- Coordinates: 69°38′29″N 168°10′18″E﻿ / ﻿69.64139°N 168.17167°E
- Basin countries: Russia
- Average depth: 6 m (20 ft)

= Maly Chaunsky Strait =

The Maly Chaunsky Strait (Малый Чаунский пролив) is a shallow strait connecting the Chaunskaya Bay and the East Siberian Sea. It separates Ayon Island from the mainland (Kyttyk Peninsula). It belongs to the jurisdiction of the Chaunsky District of the Chukotka Autonomous Okrug of Russia.

==Geography==
The relatively large island of Mosey is located in the eastern part of the strait. The shores of the strait are low (in the southwestern part they are steep in places), with extensive silty drylands and sandy spits. The coastal part of the Ayon Peninsula abounds in many thermokarst brackish-water lakes and halophytic marches in the interlakes.

A huge number of bones of Middle Pleistocene animals were found in the steep banks of the strait.

==Historical background==
The first Russian navigator to cross the strait was Nikita Shalaurov in 1761 on the way back of his expedition in search of a strait to the Pacific Ocean.

There is evidence that with distant southerly winds, when the strait became very shallow, the Chukchi crossed it on foot from the mainland to the Aion Island.

==Hydronym==
Until the 19th century, the Maly Chaunsky Strait had the Russian name Travyanaya duct, which is associated with the erroneous assumption that later turned out to be that the bottom of the strait was overgrown with grass.

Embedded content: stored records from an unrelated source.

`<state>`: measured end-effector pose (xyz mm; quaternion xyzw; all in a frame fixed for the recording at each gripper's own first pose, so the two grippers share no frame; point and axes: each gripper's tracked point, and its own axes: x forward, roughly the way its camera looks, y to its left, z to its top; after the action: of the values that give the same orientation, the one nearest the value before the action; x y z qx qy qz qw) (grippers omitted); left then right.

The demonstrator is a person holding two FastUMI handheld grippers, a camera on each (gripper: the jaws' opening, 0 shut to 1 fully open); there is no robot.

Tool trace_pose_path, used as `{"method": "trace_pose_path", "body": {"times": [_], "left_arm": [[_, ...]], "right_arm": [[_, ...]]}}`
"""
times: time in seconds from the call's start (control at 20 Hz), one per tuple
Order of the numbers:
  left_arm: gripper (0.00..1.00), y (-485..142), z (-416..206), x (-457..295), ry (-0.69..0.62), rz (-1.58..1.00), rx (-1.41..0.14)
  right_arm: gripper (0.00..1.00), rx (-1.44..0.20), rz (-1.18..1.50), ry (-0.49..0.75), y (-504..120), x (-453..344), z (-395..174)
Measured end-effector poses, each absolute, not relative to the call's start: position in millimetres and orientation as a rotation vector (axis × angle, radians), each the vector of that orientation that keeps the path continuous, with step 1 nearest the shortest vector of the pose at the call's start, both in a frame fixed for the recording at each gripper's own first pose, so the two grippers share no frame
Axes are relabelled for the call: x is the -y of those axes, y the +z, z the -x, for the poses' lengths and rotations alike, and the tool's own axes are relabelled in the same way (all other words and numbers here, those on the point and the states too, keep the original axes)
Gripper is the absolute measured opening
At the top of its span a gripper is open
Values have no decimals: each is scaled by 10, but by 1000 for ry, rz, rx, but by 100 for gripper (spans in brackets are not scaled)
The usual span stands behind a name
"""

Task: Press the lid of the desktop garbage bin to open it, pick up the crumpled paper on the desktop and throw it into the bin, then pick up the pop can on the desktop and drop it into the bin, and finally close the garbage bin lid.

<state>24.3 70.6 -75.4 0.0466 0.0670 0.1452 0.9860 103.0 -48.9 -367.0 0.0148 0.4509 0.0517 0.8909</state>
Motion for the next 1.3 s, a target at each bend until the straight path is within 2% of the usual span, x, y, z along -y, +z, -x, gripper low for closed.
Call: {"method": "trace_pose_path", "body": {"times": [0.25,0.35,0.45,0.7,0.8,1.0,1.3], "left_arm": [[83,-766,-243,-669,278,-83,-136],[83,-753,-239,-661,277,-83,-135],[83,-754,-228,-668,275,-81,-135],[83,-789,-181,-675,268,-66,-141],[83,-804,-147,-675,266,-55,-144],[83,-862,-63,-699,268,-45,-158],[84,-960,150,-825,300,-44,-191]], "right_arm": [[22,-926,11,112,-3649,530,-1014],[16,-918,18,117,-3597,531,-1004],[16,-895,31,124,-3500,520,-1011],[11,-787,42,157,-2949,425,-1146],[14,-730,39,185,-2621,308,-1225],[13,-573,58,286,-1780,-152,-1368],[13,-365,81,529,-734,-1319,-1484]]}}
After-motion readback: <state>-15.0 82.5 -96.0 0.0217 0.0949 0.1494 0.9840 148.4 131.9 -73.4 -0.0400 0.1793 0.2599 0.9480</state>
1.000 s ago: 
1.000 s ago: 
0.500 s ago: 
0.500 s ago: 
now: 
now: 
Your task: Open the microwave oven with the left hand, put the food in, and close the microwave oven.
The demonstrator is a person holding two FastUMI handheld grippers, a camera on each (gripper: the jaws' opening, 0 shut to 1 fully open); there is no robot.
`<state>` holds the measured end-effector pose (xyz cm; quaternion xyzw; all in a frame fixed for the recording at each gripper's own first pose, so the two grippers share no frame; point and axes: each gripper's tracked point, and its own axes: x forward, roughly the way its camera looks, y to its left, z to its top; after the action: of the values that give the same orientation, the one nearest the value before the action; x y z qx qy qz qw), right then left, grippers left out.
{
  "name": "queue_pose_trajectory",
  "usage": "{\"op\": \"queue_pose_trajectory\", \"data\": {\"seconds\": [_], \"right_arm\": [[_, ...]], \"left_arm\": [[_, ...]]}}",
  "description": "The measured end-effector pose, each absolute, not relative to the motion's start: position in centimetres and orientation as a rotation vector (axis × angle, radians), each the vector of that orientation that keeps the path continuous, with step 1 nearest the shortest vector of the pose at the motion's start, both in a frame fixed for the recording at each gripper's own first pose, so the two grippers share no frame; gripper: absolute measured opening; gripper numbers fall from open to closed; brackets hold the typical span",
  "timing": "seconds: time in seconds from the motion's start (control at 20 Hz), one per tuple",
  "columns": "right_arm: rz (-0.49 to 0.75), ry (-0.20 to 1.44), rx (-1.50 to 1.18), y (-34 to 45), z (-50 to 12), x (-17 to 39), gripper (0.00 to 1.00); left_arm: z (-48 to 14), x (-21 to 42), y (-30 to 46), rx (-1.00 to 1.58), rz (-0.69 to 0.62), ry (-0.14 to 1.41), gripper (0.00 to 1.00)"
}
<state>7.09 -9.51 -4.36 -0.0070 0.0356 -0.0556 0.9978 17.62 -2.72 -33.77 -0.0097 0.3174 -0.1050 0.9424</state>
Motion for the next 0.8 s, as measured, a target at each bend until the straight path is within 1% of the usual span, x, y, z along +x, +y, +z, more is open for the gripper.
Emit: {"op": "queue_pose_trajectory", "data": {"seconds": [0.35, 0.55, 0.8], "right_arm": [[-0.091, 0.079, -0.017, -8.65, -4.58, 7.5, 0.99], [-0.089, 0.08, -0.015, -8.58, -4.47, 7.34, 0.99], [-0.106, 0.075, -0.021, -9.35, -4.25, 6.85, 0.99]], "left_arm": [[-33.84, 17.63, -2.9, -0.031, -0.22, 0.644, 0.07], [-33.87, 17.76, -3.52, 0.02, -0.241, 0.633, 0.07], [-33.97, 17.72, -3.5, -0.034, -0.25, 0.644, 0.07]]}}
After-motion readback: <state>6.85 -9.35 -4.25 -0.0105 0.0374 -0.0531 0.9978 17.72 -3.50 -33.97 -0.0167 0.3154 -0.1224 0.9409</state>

The outdated Chukchi name is Ayoka-Pelintkir, the modern one is Ayopelgykytryn (“Aion's neck at the spit”).

==Flora and fauna==
Brown algae grow in the northern part of the strait. The water area of the strait is inhabited by pink salmon and chum salmon, anadromous loach, and capelin.

The Maly Chaunsky Strait is the site of the Siberian eider.

==Minerals==
There are cassiterite deposits at the bottom of the Maly Chaunsky Strait. In Soviet times, a project was proposed to block the strait with a dam followed by drainage in order to organize the extraction of tin.